*EXTRACTED RECORDS*.
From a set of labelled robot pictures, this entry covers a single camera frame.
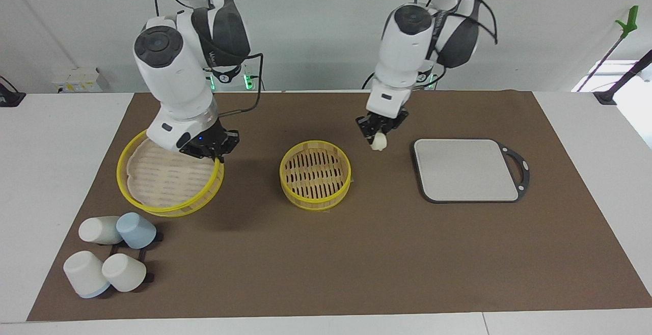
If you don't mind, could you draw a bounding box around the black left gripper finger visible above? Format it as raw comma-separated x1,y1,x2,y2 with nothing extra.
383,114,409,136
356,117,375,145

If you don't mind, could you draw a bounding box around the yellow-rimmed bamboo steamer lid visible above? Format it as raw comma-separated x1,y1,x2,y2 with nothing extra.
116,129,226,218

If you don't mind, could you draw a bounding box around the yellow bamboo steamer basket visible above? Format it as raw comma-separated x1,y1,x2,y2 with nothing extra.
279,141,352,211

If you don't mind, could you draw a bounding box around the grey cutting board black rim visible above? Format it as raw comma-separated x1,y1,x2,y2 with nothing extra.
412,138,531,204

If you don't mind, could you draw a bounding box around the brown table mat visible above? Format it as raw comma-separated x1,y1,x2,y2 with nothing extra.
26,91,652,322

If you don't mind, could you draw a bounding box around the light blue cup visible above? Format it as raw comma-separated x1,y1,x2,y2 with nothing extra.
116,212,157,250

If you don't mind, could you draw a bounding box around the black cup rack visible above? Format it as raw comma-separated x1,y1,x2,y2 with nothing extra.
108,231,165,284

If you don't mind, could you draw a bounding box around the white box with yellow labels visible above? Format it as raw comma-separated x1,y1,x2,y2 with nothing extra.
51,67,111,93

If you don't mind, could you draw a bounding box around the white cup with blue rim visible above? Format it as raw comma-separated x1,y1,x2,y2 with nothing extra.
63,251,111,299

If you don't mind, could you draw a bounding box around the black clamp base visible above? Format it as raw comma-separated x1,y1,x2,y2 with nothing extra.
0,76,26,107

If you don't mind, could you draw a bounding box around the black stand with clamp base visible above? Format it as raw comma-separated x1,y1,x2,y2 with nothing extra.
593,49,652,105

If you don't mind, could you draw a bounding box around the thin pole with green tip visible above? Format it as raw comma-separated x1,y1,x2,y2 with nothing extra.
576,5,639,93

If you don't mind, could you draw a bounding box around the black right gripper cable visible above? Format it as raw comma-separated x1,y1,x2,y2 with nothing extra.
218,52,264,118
--
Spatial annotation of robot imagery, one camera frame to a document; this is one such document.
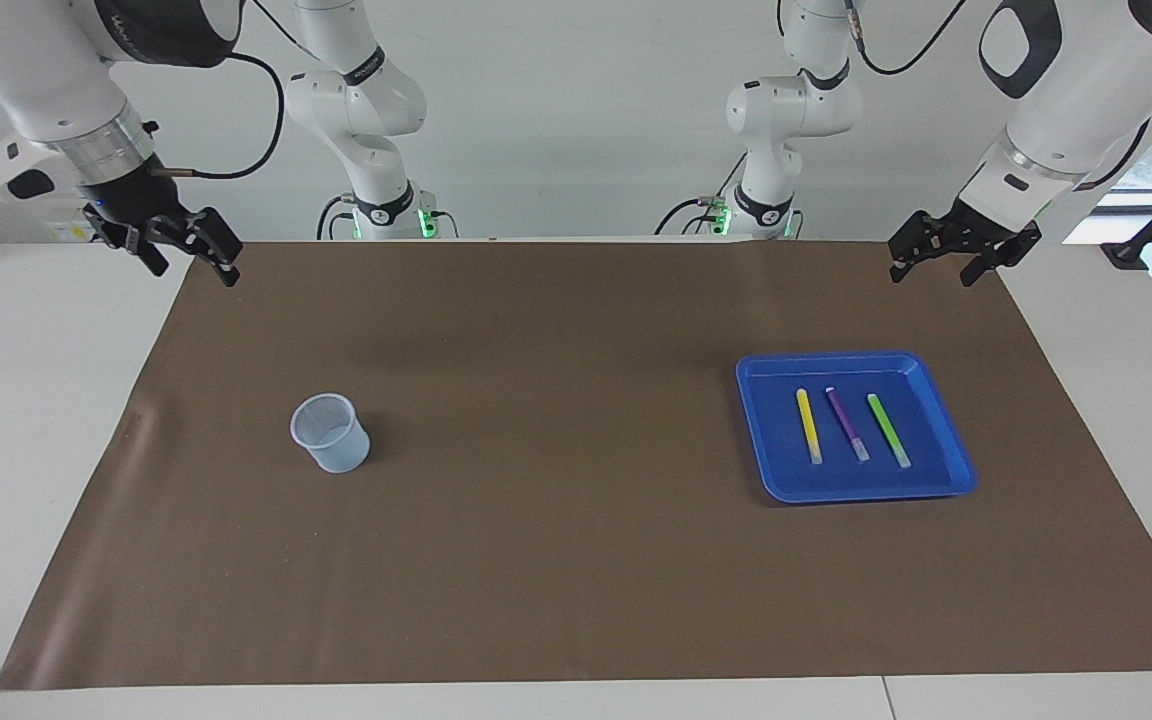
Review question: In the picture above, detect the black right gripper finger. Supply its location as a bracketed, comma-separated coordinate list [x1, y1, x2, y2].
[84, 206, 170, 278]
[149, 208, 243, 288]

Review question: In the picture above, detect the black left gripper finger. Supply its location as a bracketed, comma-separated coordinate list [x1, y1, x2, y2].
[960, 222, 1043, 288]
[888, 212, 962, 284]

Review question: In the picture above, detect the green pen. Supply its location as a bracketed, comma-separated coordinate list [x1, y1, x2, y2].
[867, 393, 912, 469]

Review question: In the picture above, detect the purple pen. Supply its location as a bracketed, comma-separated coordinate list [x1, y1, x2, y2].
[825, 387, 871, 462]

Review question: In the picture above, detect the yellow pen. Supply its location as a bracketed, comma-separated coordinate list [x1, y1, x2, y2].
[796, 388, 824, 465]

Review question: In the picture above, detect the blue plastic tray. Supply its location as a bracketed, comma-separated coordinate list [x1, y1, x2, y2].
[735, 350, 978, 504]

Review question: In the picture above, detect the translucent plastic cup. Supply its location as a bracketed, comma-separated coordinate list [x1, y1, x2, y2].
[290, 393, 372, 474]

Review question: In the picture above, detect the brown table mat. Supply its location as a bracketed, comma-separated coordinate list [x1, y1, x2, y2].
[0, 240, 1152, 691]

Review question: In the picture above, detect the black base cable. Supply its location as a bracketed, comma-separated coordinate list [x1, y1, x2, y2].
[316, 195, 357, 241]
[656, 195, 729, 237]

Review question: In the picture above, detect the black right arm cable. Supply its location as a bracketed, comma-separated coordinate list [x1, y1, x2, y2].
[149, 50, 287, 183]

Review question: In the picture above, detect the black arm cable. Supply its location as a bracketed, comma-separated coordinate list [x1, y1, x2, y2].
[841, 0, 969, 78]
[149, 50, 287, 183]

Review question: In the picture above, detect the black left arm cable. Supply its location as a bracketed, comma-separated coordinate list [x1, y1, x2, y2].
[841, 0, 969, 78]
...
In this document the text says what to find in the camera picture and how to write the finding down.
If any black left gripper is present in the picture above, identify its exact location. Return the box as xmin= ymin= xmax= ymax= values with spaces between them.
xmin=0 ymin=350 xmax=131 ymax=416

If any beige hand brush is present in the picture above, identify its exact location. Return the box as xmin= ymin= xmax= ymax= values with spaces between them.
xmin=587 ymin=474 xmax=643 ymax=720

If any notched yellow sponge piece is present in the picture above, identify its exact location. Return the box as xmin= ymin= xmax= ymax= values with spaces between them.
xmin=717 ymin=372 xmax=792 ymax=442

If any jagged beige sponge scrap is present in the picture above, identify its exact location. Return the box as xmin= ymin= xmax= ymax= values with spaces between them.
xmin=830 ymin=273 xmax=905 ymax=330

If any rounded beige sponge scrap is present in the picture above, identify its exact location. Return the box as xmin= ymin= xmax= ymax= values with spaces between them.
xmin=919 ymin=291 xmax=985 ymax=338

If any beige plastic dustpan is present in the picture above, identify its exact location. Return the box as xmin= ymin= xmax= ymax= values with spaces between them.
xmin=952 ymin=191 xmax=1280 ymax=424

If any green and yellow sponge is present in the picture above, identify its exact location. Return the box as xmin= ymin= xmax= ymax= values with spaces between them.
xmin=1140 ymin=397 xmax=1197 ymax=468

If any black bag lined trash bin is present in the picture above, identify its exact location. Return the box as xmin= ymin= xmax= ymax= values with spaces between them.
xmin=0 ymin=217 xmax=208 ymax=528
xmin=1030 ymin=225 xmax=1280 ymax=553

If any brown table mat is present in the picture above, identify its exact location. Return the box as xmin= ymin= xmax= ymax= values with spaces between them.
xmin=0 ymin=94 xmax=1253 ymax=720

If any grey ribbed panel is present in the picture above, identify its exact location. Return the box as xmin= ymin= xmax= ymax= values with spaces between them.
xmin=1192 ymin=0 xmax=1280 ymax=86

*EXERCISE*.
Count the lines of the listing above that include the word "document" and report the number by itself.

*ANSWER TO THE PROBLEM*.
2